Continued from previous page.

“Infertility or failure to ovulate puts a woman at greater risk of developing endometrial cancer while getting pregnant and having children has a protective effect,” advices Consultants from the KK Gynaecological Cancer Centre at KK Women’s and Children’s Hospital (KKH), a member of the SingHealth group.

Most cases of endometrial cancer (also known as uterine cancer) present early with some form of abnormal vaginal bleeding, particularly post-menopausal bleeding. Treatment of endometrial cancer will depend on the stage of the disease and the general health of the patient.

How to prevent endometrial cancer (uterine cancer)

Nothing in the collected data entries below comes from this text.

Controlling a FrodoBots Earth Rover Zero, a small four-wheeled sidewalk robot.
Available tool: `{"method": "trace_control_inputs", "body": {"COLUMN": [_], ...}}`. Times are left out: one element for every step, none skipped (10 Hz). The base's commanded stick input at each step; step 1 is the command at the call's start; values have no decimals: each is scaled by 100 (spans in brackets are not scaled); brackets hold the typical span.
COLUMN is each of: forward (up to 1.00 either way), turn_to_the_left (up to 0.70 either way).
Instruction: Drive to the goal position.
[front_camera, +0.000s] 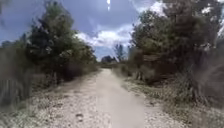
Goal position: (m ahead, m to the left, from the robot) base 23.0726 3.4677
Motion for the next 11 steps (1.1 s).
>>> {"method": "trace_control_inputs", "body": {"forward": [50,50,50,50,50,50,50,50,50,50,50], "turn_to_the_left": [0,0,0,0,0,0,0,19,9,0,0]}}
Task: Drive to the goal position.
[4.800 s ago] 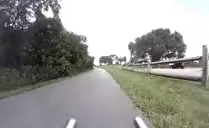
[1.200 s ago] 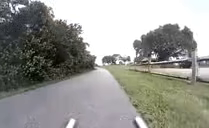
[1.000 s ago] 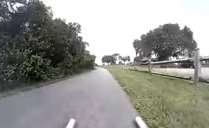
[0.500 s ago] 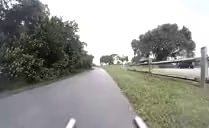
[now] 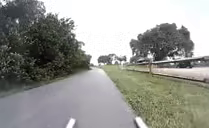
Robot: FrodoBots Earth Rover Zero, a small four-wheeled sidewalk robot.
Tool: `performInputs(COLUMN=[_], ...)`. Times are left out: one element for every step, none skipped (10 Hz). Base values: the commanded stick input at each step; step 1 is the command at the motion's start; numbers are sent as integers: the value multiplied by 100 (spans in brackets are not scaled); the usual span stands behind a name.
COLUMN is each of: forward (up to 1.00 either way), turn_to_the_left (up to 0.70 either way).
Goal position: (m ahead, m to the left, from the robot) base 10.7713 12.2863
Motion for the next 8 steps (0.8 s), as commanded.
performInputs(forward=[70, 70, 70, 70, 70, 70, 70, 70], turn_to_the_left=[14, 14, 14, 13, 13, 7, 2, 3])
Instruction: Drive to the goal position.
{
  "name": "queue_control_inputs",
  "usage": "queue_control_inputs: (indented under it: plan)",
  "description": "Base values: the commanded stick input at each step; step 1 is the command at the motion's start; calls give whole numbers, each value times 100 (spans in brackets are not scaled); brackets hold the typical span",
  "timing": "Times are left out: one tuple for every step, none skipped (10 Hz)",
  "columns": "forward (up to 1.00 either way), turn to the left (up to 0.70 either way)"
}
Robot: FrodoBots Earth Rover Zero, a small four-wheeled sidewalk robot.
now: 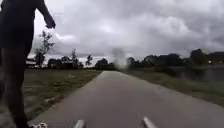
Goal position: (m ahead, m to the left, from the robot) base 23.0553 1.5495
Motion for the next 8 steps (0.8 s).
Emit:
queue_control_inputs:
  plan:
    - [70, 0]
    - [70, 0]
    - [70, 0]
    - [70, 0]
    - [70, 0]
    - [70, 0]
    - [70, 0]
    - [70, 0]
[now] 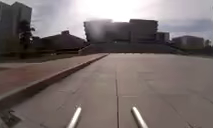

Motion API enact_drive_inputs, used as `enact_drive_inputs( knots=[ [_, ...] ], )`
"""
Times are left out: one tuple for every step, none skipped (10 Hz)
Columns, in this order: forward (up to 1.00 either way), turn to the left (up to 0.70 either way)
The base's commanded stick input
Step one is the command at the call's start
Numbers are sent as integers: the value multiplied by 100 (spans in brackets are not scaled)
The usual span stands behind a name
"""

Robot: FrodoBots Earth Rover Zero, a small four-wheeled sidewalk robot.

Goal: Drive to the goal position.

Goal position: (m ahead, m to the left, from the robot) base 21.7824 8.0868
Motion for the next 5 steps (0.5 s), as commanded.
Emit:
enact_drive_inputs(
  knots=[
    [100, -27],
    [100, -27],
    [100, -27],
    [100, -27],
    [100, -27]
  ],
)
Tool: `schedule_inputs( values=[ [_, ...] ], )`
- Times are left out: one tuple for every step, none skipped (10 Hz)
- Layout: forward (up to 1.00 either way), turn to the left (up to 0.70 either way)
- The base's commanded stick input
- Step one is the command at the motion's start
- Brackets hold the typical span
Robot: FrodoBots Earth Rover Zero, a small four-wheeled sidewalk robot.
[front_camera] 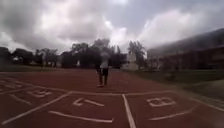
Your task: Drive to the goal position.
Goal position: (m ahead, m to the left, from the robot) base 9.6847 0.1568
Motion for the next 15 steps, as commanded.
schedule_inputs(
  values=[
    [0.70,0.00],
    [0.70,0.00],
    [0.70,0.00],
    [0.70,0.00],
    [0.70,0.00],
    [0.70,0.00],
    [0.70,0.00],
    [0.70,0.00],
    [0.70,0.00],
    [0.70,0.00],
    [0.70,0.00],
    [0.70,0.00],
    [0.70,-0.35],
    [0.70,-0.35],
    [0.70,-0.35]
  ],
)
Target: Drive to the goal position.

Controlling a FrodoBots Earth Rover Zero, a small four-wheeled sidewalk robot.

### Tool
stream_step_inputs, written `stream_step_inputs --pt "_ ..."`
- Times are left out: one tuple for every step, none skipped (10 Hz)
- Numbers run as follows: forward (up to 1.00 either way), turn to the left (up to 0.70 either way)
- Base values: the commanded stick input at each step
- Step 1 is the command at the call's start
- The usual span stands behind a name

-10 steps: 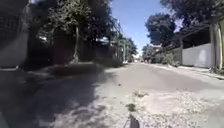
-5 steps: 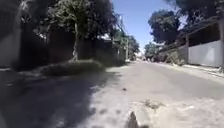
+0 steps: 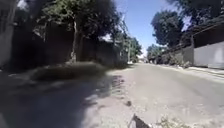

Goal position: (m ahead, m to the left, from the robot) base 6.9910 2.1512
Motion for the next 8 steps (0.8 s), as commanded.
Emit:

Here are the various ways a woman can reduce her risk of endometrial cancer (also known as uterine cancer):

  1. Maintain a healthy weight and lifestyle
    - Have a nutritious diet (eating foods that are low in fat and cholesterol and high in fibre, such as fruits, vegetables and wholegrain breads and cereals) 
    - Exercise regularly 

  2. Go for a yearly pelvic examination

  3. Consult a doctor early, if you notice any abnormal vaginal bleeding. Most bleeding is not caused by uterine cancer, but your doctor can investigate the cause of the abnormal bleed.

  4. Do not take chances if you think you have a problem. See your doctor at once. When uterine cancer is found early, the outlook is excellent. Delay in seeking treatment makes this disease much harder to cure.

​Stages of endometrial cancer (uterine cancer)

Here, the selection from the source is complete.